Capitalist Democracy appears to have won this struggle, and as far as I can see, that is alright by me. I much prefer it to any of the other systems, but really for one reason and one reason only: freedom of speech. Without it, in practice, Capitalist Democracy has screwed enough people worldwide that from a distance it isn't really all that distinguishable from the effects of Communism or Fascism. However, freedom of speech, in my opinion, is critical in having a humanizing effect on the state. This peculiar institution guarantees that the cultural dialogue will be, at least in principle, left free of control by the state, and free speech can only exist in a society that has free enterprise. socialism is capable of free enterprise, and a million revolutions has attested to the autonomy of socialists, but it has yet to develop a practical socialist system of free enterprise.
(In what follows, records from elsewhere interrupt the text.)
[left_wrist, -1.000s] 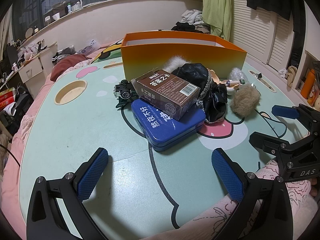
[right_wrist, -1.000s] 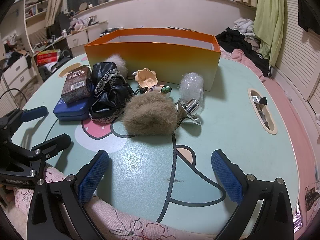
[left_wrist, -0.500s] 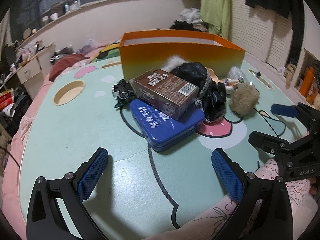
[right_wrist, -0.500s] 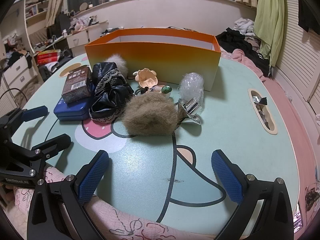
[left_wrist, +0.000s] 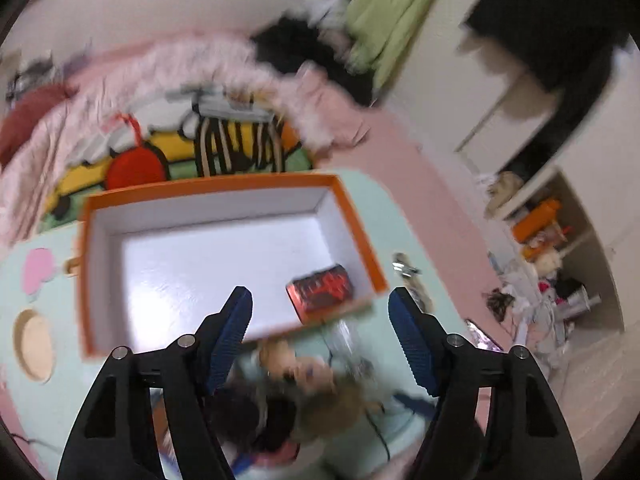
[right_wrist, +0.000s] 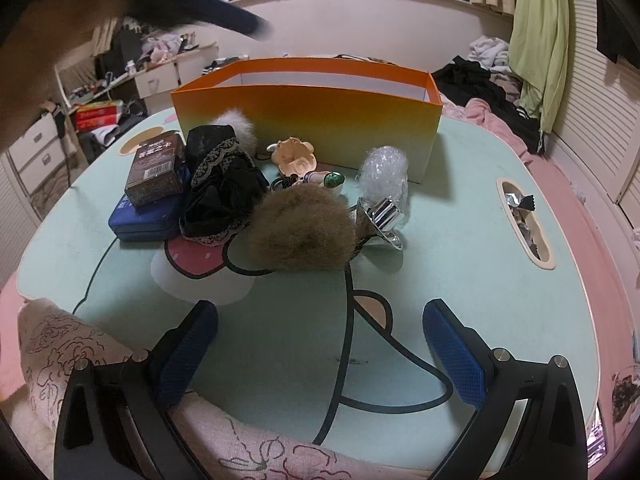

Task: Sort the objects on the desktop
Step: 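Grasp the red-black patterned box with the left gripper, place it beside the ball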

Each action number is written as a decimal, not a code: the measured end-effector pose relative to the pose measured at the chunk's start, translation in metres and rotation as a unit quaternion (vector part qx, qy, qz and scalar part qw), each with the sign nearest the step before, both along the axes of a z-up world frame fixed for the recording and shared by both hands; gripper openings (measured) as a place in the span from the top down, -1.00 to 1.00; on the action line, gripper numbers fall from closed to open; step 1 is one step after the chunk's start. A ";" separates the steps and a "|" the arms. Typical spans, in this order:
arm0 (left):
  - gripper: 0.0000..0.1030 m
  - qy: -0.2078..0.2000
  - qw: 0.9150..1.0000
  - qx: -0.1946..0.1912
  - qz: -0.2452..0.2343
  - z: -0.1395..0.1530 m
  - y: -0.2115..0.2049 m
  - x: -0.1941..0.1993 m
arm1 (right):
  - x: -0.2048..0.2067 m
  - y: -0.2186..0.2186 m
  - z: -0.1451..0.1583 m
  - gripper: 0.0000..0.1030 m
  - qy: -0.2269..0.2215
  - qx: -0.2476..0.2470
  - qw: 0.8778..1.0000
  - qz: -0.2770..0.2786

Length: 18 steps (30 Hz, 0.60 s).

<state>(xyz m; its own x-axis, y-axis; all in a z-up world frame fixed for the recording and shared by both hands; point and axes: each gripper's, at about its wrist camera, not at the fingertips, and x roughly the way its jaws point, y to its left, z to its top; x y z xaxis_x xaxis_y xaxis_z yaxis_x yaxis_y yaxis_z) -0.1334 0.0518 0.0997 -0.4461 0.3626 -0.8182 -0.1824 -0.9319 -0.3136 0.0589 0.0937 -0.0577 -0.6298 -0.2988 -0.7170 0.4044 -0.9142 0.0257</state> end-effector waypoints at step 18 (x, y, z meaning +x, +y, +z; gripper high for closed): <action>0.04 -0.133 0.990 -0.013 -0.039 -0.072 0.023 -0.058 | -0.001 0.002 0.001 -0.99 -0.001 -0.004 1.000 0.002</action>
<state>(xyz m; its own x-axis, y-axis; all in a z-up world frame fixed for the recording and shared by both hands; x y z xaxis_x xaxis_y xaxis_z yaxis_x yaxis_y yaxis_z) -0.1910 0.0748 0.0274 -0.1856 0.3655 -0.9121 -0.1688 -0.9263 -0.3368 0.0582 0.0955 -0.0564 -0.6273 -0.3076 -0.7155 0.4078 -0.9124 0.0346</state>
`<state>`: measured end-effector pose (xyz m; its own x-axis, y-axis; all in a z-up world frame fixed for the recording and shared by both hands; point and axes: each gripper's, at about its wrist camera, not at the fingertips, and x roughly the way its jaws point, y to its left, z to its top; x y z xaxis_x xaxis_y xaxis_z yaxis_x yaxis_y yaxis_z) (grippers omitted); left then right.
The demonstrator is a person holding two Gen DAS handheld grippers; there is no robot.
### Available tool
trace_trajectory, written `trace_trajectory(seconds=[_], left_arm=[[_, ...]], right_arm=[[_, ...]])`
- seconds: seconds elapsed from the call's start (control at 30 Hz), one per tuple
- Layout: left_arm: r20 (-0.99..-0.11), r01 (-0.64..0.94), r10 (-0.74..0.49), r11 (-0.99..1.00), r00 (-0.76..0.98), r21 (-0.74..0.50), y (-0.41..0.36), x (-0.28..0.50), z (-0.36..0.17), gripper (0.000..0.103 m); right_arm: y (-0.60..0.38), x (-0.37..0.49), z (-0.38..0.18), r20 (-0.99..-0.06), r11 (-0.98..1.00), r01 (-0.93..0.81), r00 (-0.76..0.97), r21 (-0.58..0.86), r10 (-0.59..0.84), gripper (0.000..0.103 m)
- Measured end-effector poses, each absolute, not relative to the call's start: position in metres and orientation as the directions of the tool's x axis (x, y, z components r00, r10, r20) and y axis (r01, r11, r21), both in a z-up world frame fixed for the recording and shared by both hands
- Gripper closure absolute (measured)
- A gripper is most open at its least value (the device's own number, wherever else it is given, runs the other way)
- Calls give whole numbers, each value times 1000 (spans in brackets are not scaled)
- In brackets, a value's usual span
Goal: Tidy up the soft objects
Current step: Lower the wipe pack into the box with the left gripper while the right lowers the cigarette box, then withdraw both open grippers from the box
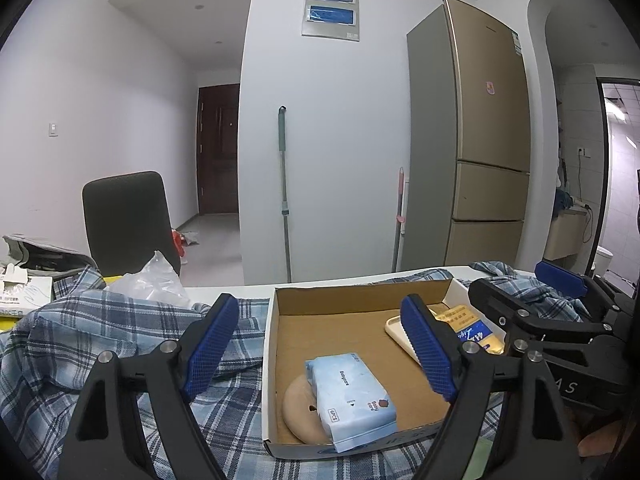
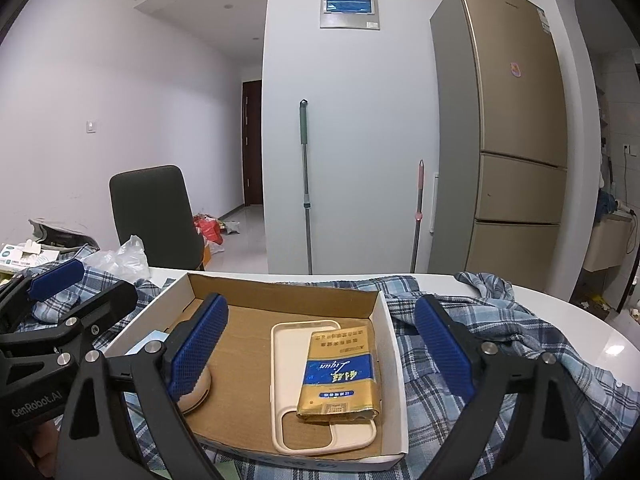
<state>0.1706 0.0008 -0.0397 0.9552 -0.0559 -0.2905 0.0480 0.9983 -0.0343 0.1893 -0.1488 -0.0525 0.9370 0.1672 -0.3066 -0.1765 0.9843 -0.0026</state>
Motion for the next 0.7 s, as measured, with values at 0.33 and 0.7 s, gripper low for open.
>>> trace_trajectory(seconds=[0.33, 0.7], left_arm=[[-270, 85, -77, 996, 960, 20, 3, 150, -2, 18], [-156, 88, -86, 996, 984, 6, 6, 58, 70, 18]], right_arm=[[-156, 181, -35, -286, 982, -188, 940, 12, 184, 9], [-182, 113, 36, -189, 973, -222, 955, 65, 230, 9]])
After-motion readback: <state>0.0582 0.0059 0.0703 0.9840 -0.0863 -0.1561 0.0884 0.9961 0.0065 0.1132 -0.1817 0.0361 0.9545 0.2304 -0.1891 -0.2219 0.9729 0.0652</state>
It is also alright by me that capitalism “won” (for now: the “end of history” is a naïve concept based on a standard of evidence usually accepted only by flat-earthers), because really there is a larger transformation than the mere structure of governance; as stated above, the industrializing of civilization, and we are still in the midst of this transformation. It has been such a violent and traumatic change that it is difficult to accept it wholly as being “progress”; its coercive aspect seems more akin to regression. But the transformation itself is such a profound phenomenon that catch-phrases like "Information Age" and all that tripe are but marketing slogans and fashion trends: this so-called Information Age is contained within the Industrial Age.

The driving force behind civilization, from agriculture to industrialism, is the survival instinct’s influence on the creative ability of the human species. Greater power over the physical universe is the survival instinct’s usual answer to solving problems. Power comes in many forms: to eat without fear of starvation is a form of power. The instinct, however, is not intelligent, and will urge power even after it has become an ultimately unhealthy goal. For instance, territorial animal species will sometimes kill an invader without hesitation – shoot first, ask questions later. This is a policy that is sometimes necessary, but not always. The survival instinct urges us to acquire and to control unrelentingly, on the basis of this principle. Ultimately, it may be our untamed survival instinct that leads to our fall.